Web Application Penetration Testing
Benefits of a web application penetration test
- External infrastructure is security tested against the underlying servers
Infrastructure level vulnerabilities will be identified such as weaknesses in web server patching and configuration.
- Ensure strong user segregation
Users should only access their own data. We identify opportunities to manipulate the application to circumvent authorization.
- Follow web application security best practices
The security test is a great opportunity to get to understand how your developers code and could introduce vulnerabilities in future applications or those that have been in production.
- Upgrade and patch application software and libraries
Out-of-date and deprecated third-party software and libraries will be analyzed. These are sometimes neglected or there are various versions of the same software that isused on the application that could be detrimental.
- Business Logic testing
Logic testing identifies the ways that attackers could defraud you.

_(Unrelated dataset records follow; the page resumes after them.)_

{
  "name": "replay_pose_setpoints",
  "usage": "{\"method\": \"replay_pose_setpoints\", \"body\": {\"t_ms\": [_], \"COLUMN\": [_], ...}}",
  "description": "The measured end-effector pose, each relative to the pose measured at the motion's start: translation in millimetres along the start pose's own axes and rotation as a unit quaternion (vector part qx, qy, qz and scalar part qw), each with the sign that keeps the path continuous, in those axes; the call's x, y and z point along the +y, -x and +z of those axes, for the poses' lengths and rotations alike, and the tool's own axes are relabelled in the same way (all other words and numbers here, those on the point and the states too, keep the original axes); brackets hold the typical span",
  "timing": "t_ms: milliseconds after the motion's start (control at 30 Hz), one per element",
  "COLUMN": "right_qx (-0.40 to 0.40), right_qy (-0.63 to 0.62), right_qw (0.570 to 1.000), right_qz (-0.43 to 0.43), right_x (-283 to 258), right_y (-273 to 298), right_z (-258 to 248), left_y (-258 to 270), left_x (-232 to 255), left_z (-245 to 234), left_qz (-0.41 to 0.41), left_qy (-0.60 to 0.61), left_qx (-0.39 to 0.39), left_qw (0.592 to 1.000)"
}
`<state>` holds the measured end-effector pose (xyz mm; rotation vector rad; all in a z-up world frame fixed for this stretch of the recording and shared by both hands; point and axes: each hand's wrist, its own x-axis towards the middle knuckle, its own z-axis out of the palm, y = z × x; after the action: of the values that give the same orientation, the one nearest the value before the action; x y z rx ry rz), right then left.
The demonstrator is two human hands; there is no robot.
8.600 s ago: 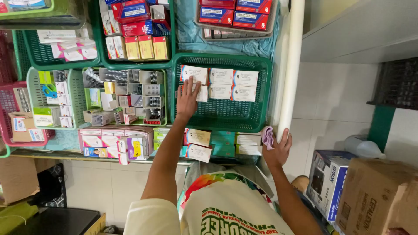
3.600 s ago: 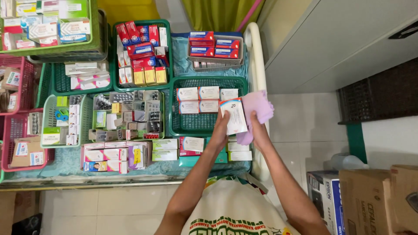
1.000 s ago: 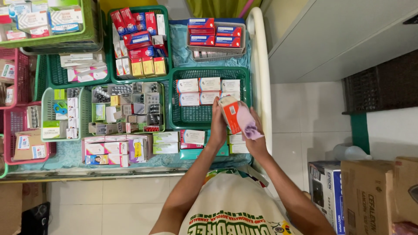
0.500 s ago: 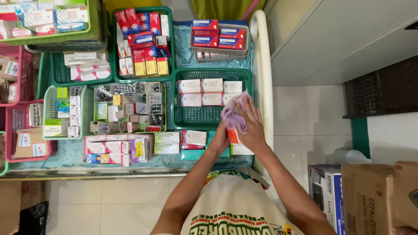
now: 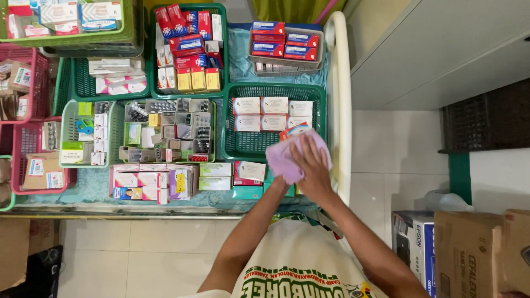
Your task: The person wipes small rectangular boxes with a pink cloth, picking them up from a green basket, cleaning them, and placing them back into the basket. The person handles multiple boxes of different colors, including white, orange, and teal.
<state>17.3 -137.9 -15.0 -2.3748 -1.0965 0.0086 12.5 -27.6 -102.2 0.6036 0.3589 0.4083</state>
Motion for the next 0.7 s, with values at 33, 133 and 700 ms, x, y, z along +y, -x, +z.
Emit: {"method": "replay_pose_setpoints", "body": {"t_ms": [33, 133, 700], "right_qx": [0.0, 0.059, 0.093], "right_qy": [0.001, 0.031, -0.207], "right_qw": [1.0, 0.997, 0.967], "right_qz": [0.002, 0.024, 0.116], "right_x": [3, 20, -34], "right_y": [-13, -43, -6], "right_z": [-6, -19, -47], "left_y": [0, -2, -5], "left_x": [-8, -12, 55], "left_z": [-4, 7, 49], "left_qz": [-0.002, -0.06, 0.049], "left_qy": [0.001, 0.043, -0.282], "left_qx": [-0.001, -0.005, 0.064], "left_qw": [1.0, 0.997, 0.956]}}
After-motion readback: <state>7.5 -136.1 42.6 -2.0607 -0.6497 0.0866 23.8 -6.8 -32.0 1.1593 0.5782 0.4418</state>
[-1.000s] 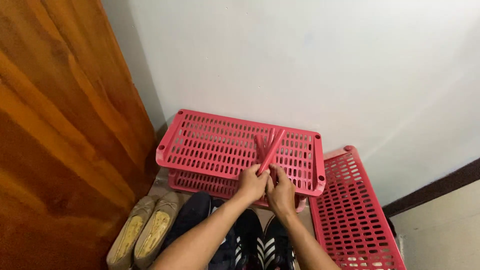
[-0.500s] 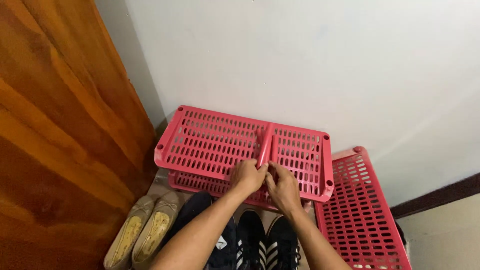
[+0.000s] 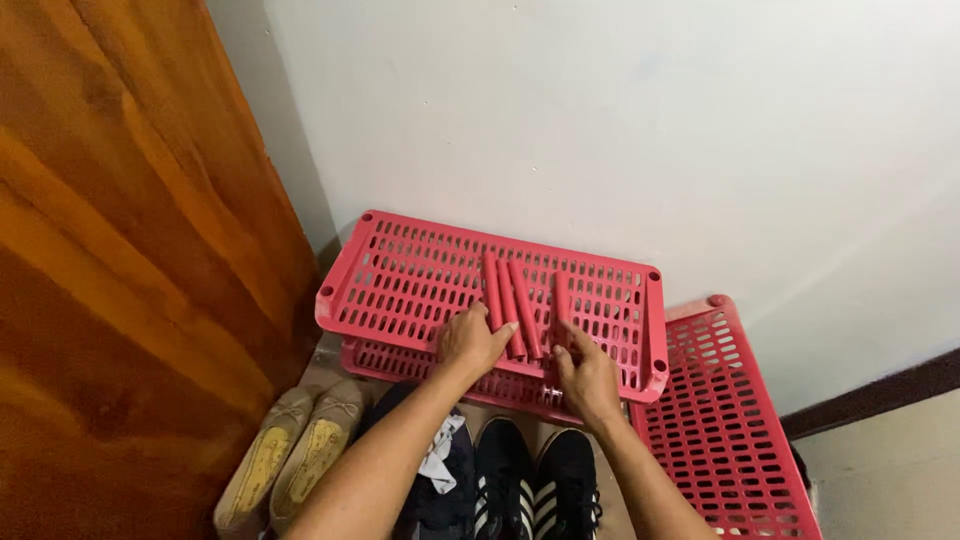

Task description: Assemble a multi-tier plastic shoe rack by connecting the shelves with support poles.

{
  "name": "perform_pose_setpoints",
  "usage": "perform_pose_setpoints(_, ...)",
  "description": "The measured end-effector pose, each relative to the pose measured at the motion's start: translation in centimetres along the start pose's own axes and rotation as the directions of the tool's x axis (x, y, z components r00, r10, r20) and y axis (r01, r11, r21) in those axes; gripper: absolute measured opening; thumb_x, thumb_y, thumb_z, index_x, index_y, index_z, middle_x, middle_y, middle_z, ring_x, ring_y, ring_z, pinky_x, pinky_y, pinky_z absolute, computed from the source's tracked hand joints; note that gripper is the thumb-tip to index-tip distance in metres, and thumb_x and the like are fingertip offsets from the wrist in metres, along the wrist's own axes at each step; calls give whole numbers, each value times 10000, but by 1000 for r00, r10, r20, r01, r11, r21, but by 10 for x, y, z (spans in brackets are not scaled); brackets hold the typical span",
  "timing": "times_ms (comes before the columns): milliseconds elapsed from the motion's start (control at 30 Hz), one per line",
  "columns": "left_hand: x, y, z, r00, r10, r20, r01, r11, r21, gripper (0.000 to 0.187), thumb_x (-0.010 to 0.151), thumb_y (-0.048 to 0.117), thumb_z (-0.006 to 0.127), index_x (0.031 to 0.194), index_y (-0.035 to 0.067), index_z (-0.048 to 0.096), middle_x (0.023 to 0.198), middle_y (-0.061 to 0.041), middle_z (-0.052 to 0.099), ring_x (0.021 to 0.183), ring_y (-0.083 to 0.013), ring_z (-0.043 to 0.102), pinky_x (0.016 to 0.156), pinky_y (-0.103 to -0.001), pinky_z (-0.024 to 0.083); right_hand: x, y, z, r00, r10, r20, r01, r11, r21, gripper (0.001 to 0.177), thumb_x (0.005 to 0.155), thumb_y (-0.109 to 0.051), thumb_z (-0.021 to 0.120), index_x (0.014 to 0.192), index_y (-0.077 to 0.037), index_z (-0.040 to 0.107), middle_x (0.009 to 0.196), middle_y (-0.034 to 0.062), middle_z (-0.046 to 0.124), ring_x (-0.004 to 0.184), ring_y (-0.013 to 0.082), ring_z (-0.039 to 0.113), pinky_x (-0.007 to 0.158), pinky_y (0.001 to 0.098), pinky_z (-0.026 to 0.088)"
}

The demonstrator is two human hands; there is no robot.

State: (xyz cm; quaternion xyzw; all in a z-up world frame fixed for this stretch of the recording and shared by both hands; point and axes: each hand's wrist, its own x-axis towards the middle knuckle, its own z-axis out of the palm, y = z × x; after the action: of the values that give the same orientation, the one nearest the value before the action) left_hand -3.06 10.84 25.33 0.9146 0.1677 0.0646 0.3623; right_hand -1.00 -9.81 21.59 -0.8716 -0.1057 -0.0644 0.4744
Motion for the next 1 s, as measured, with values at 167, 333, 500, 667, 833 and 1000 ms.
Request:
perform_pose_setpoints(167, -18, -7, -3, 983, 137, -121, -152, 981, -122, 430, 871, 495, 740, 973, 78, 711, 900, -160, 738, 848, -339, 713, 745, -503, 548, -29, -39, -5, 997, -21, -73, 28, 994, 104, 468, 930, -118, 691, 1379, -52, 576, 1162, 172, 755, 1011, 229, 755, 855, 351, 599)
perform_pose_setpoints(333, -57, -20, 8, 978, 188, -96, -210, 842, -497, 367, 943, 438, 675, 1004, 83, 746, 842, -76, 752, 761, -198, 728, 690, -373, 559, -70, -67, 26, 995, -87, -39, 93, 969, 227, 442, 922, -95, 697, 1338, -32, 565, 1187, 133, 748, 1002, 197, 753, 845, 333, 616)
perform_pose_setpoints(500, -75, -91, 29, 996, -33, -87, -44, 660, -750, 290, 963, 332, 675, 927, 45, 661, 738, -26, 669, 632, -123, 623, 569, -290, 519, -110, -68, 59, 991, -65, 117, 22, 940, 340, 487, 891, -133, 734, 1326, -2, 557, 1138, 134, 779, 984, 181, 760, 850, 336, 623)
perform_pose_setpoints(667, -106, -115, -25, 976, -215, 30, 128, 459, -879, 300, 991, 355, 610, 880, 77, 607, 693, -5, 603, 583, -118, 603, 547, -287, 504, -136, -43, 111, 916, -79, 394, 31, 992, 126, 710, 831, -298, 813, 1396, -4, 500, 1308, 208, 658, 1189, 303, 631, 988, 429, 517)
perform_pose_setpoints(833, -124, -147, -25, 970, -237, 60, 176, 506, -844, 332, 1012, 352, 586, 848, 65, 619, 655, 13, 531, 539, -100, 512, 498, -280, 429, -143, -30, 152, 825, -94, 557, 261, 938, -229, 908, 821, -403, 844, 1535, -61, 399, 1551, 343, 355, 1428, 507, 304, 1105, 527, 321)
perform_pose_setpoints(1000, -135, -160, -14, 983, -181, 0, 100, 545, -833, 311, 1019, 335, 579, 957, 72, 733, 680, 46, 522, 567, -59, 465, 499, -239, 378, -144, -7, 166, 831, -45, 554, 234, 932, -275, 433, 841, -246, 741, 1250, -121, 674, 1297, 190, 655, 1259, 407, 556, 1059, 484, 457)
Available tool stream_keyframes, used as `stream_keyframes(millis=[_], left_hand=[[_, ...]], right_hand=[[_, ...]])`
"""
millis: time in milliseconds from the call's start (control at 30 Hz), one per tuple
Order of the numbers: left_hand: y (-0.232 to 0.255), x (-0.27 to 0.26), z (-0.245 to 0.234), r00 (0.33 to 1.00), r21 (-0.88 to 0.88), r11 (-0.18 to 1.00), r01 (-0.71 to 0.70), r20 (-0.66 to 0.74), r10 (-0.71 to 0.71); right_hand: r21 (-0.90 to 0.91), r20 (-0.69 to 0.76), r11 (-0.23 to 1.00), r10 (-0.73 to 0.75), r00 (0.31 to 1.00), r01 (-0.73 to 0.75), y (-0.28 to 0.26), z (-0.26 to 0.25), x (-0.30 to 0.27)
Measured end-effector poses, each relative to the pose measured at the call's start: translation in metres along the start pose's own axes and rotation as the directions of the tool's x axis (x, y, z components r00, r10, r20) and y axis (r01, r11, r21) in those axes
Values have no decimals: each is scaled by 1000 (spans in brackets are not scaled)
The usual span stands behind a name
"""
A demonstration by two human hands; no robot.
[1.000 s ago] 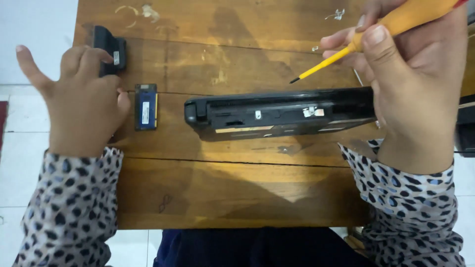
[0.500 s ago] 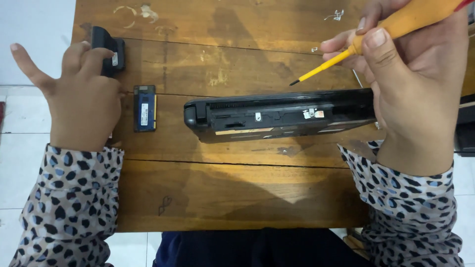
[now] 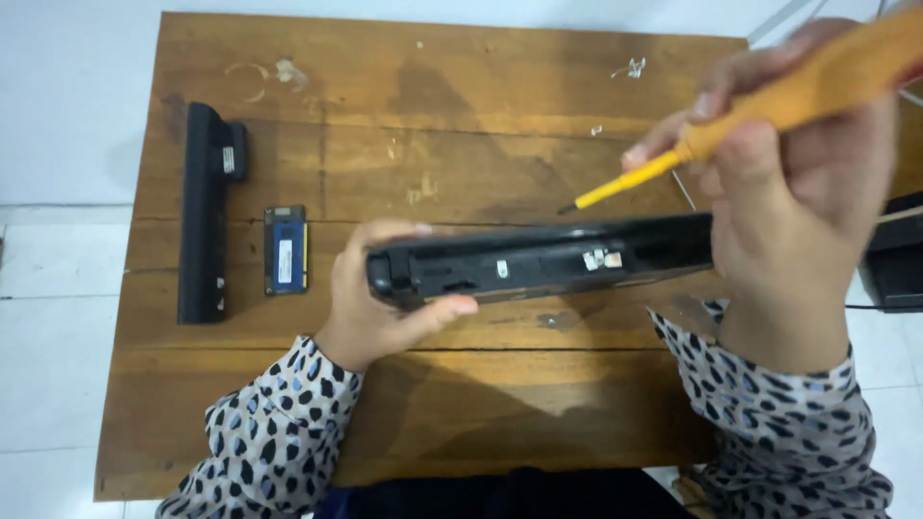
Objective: Disassembling a laptop by removing the back panel screws, the battery, and the RAM module using a screwdriver.
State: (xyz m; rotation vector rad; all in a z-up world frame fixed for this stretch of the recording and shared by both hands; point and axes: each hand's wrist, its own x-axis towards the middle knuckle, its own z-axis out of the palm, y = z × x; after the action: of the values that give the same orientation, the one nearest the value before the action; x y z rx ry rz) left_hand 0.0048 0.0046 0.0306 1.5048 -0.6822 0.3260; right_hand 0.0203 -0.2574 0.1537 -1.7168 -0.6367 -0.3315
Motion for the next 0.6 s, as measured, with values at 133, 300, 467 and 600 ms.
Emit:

E-commerce websites have been known to allow users to purchase items for less than their advertised price or even credit accounts.
Our approach to web application penetration testing
Our penetration testers follow a comprehensive 280 point check (and growing) covering the OWASP Top 10 in detail as well as the latest exploit techniques, such tests include:
- The latest injection vulnerabilities
- Broken authentication
- Sensitive data exposure
- XML External Entities (XXE)
- Broken access control
- Security misconfigurations
- Cross-SiteScripting (XSS)
- Insecure deserialization
- Using components with known vulnerabilities
- Insufficient logging & monitoring
- Defacing the website
- Sensitive data exposure
- Gain additional system information
Unauthenticated perspective penetration testing
Security testing from an unauthenticated perspective will be used to identify vulnerabilities that could be exploited by users who are not authorised to access the application to potentially access sensitive information.
Authenticated perspective penetration testing
Security testing will also take place from the perspective of registered users. Authenticated users have access to more of the application with more functionality. The attack surface is increased and there is a greater potential to gain unauthorised access to personal data and backend systems.
Frequently asked questions
How safe is my application while you're testing?
Your application and data will be safe. We would prefer to test using test accounts that can be destroyed after we’ve finished testing.
Can you test using different user privilege levels?
We would recommend that all user levels are tested depending on the size of the user base and the potential damage that could be caused.
Do I need to have a staging environment for testing?
We can test on your production environment for a realistic assessment or test on your staging environment to remove the potential for any disruption. Vulnerabilities discovered in staging can then be retested on the production application.
Is my customer data secure when you are testing?
This depends on the environment that we’re testing. If we are testing an application in production then there could be a risk to the data, but we don’t aim to affect any live information.